:: Problem requirements ::
Once you have read the data below, set it all down again exactly.

:: Dataset section ::

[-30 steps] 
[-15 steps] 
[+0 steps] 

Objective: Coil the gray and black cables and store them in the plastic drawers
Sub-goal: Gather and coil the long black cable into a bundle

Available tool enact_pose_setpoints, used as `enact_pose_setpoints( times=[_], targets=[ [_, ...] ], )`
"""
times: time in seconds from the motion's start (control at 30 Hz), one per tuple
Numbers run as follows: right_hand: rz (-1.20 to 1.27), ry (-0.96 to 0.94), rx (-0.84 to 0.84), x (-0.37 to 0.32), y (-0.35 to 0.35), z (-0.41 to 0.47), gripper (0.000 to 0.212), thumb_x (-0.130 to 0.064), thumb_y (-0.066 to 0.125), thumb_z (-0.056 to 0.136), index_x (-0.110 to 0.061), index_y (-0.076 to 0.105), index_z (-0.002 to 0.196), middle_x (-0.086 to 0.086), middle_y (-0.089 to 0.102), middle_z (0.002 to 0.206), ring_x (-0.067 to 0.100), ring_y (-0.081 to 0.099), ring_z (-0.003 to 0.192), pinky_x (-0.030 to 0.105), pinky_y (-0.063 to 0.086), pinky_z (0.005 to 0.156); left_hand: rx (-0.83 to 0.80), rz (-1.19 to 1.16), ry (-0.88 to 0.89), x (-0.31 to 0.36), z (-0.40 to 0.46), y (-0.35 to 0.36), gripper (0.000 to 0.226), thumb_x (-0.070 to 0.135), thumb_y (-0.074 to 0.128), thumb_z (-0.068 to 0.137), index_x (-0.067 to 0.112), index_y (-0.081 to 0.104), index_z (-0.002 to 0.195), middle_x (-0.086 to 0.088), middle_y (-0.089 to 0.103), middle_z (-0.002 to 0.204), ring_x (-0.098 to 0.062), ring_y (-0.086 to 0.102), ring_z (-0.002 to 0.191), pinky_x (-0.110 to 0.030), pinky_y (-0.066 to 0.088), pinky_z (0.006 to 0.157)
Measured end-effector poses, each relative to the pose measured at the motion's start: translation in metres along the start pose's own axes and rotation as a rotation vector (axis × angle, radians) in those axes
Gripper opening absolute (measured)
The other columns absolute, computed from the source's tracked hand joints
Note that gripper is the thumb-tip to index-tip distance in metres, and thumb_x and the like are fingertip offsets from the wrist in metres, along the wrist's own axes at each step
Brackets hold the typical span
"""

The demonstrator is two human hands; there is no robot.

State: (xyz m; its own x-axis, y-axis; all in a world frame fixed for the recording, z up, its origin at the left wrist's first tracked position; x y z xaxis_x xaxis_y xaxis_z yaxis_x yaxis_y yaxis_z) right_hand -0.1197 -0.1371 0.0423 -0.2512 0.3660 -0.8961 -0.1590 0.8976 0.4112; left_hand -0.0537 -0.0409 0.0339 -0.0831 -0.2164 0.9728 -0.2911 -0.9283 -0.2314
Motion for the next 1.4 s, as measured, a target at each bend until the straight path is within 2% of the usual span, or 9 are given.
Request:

:: Solution to this task ::
[-30 steps] 
[-15 steps] 
[+0 steps] 

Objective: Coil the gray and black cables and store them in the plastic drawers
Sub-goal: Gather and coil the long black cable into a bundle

Available tool enact_pose_setpoints, used as `enact_pose_setpoints( times=[_], targets=[ [_, ...] ], )`
"""
times: time in seconds from the motion's start (control at 30 Hz), one per tuple
Numbers run as follows: right_hand: rz (-1.20 to 1.27), ry (-0.96 to 0.94), rx (-0.84 to 0.84), x (-0.37 to 0.32), y (-0.35 to 0.35), z (-0.41 to 0.47), gripper (0.000 to 0.212), thumb_x (-0.130 to 0.064), thumb_y (-0.066 to 0.125), thumb_z (-0.056 to 0.136), index_x (-0.110 to 0.061), index_y (-0.076 to 0.105), index_z (-0.002 to 0.196), middle_x (-0.086 to 0.086), middle_y (-0.089 to 0.102), middle_z (0.002 to 0.206), ring_x (-0.067 to 0.100), ring_y (-0.081 to 0.099), ring_z (-0.003 to 0.192), pinky_x (-0.030 to 0.105), pinky_y (-0.063 to 0.086), pinky_z (0.005 to 0.156); left_hand: rx (-0.83 to 0.80), rz (-1.19 to 1.16), ry (-0.88 to 0.89), x (-0.31 to 0.36), z (-0.40 to 0.46), y (-0.35 to 0.36), gripper (0.000 to 0.226), thumb_x (-0.070 to 0.135), thumb_y (-0.074 to 0.128), thumb_z (-0.068 to 0.137), index_x (-0.067 to 0.112), index_y (-0.081 to 0.104), index_z (-0.002 to 0.195), middle_x (-0.086 to 0.088), middle_y (-0.089 to 0.103), middle_z (-0.002 to 0.204), ring_x (-0.098 to 0.062), ring_y (-0.086 to 0.102), ring_z (-0.002 to 0.191), pinky_x (-0.110 to 0.030), pinky_y (-0.066 to 0.088), pinky_z (0.006 to 0.157)
Measured end-effector poses, each relative to the pose measured at the motion's start: translation in metres along the start pose's own axes and rotation as a rotation vector (axis × angle, radians) in those axes
Gripper opening absolute (measured)
The other columns absolute, computed from the source's tracked hand joints
Note that gripper is the thumb-tip to index-tip distance in metres, and thumb_x and the like are fingertip offsets from the wrist in metres, along the wrist's own axes at each step
Brackets hold the typical span
"""

The demonstrator is two human hands; there is no robot.

State: (xyz m; its own x-axis, y-axis; all in a world frame fixed for the recording, z up, its origin at the left wrist's first tracked position; x y z xaxis_x xaxis_y xaxis_z yaxis_x yaxis_y yaxis_z) right_hand -0.1197 -0.1371 0.0423 -0.2512 0.3660 -0.8961 -0.1590 0.8976 0.4112; left_hand -0.0537 -0.0409 0.0339 -0.0831 -0.2164 0.9728 -0.2911 -0.9283 -0.2314
Motion for the next 1.4 s, as measured, a target at each bend until the straight path is within 2% of the usual span, or 9 are given.
Request:

There is nothing else to add to the answer.